(Raw data)

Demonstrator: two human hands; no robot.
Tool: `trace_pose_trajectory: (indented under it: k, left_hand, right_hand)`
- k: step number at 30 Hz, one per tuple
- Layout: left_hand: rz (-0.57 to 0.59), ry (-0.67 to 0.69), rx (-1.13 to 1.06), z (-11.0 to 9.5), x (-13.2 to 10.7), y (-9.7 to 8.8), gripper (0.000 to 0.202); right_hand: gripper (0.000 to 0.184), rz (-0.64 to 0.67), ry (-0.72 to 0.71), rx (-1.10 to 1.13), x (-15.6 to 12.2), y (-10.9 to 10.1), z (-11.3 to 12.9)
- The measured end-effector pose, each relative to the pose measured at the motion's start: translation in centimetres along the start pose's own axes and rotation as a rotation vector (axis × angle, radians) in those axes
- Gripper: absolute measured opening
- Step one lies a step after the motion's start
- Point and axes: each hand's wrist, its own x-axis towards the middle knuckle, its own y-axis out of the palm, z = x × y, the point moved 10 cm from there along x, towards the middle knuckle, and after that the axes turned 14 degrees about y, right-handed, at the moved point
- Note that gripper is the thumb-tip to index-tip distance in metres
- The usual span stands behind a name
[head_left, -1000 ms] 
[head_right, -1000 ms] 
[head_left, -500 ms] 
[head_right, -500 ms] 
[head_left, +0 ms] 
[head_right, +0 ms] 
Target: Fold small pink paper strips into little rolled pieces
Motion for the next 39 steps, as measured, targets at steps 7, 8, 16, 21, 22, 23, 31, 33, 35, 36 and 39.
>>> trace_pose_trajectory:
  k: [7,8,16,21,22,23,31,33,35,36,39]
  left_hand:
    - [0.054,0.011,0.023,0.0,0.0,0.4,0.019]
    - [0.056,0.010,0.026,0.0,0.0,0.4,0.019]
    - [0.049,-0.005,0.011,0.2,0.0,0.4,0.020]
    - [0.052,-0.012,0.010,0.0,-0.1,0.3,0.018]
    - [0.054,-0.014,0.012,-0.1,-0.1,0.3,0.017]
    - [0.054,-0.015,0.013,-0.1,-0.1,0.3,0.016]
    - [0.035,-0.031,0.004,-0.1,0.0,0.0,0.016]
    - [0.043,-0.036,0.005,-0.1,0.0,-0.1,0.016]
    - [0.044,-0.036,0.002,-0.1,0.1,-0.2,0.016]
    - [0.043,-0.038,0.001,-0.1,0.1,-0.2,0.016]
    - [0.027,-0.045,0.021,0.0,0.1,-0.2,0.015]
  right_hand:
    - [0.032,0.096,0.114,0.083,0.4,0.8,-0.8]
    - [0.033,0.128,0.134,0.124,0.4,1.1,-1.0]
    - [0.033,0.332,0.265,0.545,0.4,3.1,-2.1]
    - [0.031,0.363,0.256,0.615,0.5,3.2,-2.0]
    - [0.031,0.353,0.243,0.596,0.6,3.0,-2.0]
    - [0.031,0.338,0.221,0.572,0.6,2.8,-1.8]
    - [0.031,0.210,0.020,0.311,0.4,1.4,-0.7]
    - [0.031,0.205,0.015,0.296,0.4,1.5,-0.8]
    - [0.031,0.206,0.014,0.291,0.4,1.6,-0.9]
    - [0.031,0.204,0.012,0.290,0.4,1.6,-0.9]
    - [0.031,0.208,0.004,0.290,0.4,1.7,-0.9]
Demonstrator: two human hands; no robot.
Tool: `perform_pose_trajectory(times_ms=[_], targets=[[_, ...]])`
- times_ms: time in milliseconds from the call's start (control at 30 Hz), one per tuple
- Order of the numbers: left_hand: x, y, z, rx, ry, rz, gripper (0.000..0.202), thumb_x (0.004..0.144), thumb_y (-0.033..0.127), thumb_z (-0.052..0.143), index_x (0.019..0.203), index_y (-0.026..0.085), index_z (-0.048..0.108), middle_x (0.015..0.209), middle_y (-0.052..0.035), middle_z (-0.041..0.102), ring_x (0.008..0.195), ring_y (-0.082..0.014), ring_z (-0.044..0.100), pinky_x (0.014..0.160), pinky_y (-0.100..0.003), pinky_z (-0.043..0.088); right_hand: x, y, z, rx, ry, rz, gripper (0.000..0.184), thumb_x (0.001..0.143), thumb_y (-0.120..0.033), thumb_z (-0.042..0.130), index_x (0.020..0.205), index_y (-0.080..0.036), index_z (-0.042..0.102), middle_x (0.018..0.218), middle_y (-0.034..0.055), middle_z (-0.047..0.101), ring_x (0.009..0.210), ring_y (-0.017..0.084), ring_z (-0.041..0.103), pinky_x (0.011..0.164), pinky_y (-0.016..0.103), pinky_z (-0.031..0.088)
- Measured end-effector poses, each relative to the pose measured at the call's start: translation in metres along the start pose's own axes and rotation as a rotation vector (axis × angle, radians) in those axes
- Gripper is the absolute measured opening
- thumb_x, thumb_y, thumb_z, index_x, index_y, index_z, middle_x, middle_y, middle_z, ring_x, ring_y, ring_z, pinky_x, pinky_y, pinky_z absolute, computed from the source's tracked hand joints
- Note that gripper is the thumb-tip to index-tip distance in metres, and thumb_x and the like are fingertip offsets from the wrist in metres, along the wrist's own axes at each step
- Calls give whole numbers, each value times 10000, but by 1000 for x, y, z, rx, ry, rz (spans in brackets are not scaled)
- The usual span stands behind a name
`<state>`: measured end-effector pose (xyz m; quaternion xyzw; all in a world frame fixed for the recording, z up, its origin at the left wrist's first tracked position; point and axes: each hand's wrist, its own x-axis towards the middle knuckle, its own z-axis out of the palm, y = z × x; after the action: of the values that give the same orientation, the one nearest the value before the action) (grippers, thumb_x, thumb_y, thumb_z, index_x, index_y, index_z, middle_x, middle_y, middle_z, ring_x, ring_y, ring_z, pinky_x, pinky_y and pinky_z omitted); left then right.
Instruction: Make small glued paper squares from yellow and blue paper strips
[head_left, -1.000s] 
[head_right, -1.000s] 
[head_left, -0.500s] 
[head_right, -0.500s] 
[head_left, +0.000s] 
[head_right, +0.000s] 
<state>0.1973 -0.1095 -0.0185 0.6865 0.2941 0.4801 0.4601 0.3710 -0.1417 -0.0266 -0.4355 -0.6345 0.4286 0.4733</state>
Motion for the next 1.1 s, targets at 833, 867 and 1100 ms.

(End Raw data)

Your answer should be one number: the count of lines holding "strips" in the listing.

## Response:
2